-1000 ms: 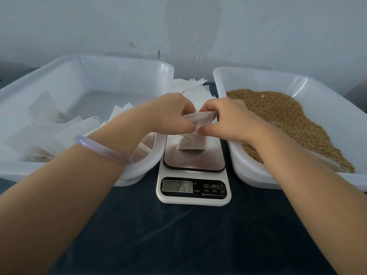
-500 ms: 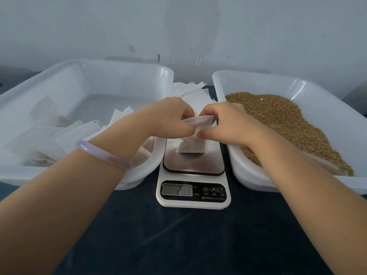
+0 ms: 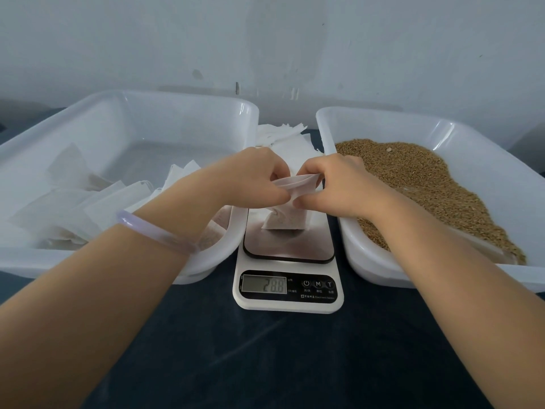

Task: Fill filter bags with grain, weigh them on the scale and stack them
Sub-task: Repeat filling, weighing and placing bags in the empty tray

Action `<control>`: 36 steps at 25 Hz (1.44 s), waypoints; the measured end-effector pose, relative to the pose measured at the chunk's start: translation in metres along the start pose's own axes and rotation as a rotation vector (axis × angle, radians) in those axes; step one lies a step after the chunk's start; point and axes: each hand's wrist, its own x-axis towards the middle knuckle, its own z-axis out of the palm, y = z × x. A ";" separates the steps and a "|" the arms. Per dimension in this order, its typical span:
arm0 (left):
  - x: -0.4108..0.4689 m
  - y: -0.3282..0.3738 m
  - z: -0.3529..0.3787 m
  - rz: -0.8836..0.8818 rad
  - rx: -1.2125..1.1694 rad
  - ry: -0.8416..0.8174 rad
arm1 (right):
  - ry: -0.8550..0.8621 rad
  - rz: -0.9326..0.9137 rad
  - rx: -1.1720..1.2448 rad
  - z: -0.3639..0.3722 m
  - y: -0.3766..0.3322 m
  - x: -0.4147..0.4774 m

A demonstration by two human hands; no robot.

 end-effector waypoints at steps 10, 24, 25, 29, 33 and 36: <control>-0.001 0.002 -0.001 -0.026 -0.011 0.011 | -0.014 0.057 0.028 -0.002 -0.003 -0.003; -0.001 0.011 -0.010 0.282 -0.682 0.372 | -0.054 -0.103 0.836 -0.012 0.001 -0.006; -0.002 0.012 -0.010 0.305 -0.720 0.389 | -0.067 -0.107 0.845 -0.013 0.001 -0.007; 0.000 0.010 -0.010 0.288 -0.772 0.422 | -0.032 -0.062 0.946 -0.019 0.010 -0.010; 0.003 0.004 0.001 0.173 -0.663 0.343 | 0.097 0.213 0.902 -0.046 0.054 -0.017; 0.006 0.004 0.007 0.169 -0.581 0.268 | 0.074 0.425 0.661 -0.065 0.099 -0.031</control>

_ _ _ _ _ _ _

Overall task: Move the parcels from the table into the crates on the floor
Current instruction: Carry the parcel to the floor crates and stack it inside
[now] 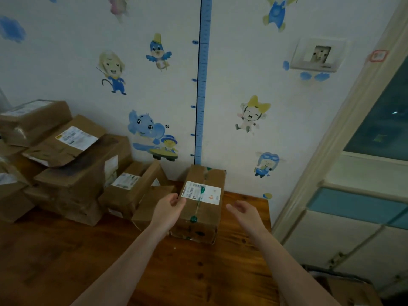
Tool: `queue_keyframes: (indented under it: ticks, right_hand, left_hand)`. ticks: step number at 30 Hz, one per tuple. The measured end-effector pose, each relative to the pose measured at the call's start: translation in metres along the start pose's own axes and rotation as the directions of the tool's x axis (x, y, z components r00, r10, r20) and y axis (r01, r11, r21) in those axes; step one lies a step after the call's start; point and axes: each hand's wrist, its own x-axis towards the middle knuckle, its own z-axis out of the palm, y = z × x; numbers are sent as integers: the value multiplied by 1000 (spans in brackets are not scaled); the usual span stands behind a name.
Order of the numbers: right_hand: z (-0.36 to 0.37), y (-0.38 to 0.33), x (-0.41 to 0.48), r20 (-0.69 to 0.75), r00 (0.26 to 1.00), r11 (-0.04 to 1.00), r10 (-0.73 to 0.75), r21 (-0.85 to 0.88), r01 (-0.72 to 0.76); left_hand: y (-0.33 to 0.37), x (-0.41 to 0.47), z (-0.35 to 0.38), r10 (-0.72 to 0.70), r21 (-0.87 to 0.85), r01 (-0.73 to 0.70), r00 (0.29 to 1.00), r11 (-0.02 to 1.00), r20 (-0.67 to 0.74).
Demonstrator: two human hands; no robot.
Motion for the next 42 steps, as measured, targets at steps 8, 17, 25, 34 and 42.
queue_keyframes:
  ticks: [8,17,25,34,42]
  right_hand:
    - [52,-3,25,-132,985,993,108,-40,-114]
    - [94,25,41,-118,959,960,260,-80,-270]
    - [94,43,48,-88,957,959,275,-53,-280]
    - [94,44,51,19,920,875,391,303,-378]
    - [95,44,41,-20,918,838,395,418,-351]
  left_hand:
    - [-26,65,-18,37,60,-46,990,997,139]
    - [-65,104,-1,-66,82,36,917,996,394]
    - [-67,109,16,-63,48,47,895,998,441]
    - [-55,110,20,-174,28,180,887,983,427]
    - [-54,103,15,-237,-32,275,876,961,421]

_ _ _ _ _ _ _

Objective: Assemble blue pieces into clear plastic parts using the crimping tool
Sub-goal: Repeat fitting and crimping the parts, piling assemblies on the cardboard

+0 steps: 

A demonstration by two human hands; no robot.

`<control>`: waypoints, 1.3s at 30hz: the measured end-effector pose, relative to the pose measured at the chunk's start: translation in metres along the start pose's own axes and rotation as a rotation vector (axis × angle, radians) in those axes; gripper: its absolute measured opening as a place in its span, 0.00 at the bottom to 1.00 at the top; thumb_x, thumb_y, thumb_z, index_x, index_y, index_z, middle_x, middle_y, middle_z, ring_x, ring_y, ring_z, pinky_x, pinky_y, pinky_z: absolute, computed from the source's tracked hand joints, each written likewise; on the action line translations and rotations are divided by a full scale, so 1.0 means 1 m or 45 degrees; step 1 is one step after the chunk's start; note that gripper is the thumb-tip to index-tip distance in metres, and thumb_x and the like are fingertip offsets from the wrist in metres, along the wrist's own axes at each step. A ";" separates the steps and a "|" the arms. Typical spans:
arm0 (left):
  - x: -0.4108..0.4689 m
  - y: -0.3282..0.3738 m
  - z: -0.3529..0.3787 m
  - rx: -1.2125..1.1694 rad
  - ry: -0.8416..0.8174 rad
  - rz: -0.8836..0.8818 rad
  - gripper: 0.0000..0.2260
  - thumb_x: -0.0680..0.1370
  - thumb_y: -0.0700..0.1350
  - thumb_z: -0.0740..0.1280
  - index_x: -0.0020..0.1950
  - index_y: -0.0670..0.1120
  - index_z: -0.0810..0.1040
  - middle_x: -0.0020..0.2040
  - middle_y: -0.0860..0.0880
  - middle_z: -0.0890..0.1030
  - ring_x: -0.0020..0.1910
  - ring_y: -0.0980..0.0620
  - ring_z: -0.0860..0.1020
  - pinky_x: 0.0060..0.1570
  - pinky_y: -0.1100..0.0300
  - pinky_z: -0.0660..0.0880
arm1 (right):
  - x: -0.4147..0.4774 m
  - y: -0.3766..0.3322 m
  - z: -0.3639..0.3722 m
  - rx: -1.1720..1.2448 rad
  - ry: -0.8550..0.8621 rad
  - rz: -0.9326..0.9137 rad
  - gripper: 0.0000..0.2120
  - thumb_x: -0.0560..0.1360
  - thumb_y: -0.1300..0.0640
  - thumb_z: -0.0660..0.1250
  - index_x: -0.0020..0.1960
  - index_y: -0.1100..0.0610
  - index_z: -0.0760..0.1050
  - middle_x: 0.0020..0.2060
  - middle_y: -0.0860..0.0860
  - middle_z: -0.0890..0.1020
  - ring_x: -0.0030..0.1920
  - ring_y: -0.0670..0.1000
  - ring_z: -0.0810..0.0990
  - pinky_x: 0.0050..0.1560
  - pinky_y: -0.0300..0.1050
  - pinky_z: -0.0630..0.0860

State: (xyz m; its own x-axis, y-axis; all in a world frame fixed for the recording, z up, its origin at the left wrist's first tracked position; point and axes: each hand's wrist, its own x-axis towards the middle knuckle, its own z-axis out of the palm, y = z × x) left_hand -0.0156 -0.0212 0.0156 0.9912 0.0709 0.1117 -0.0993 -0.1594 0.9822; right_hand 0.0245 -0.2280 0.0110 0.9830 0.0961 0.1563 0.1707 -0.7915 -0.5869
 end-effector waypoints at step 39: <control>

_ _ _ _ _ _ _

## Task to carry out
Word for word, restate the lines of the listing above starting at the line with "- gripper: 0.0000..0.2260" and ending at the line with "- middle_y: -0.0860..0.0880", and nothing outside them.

## Solution to this problem
  - gripper: 0.0000..0.2260
  - thumb_x: -0.0680..0.1370
  - thumb_y: -0.0700..0.1350
  - thumb_z: -0.0740..0.1280
  - index_x: -0.0020..0.1950
  - index_y: -0.0670..0.1120
  - index_z: -0.0810..0.1040
  - middle_x: -0.0020..0.2040
  - middle_y: -0.0860..0.0880

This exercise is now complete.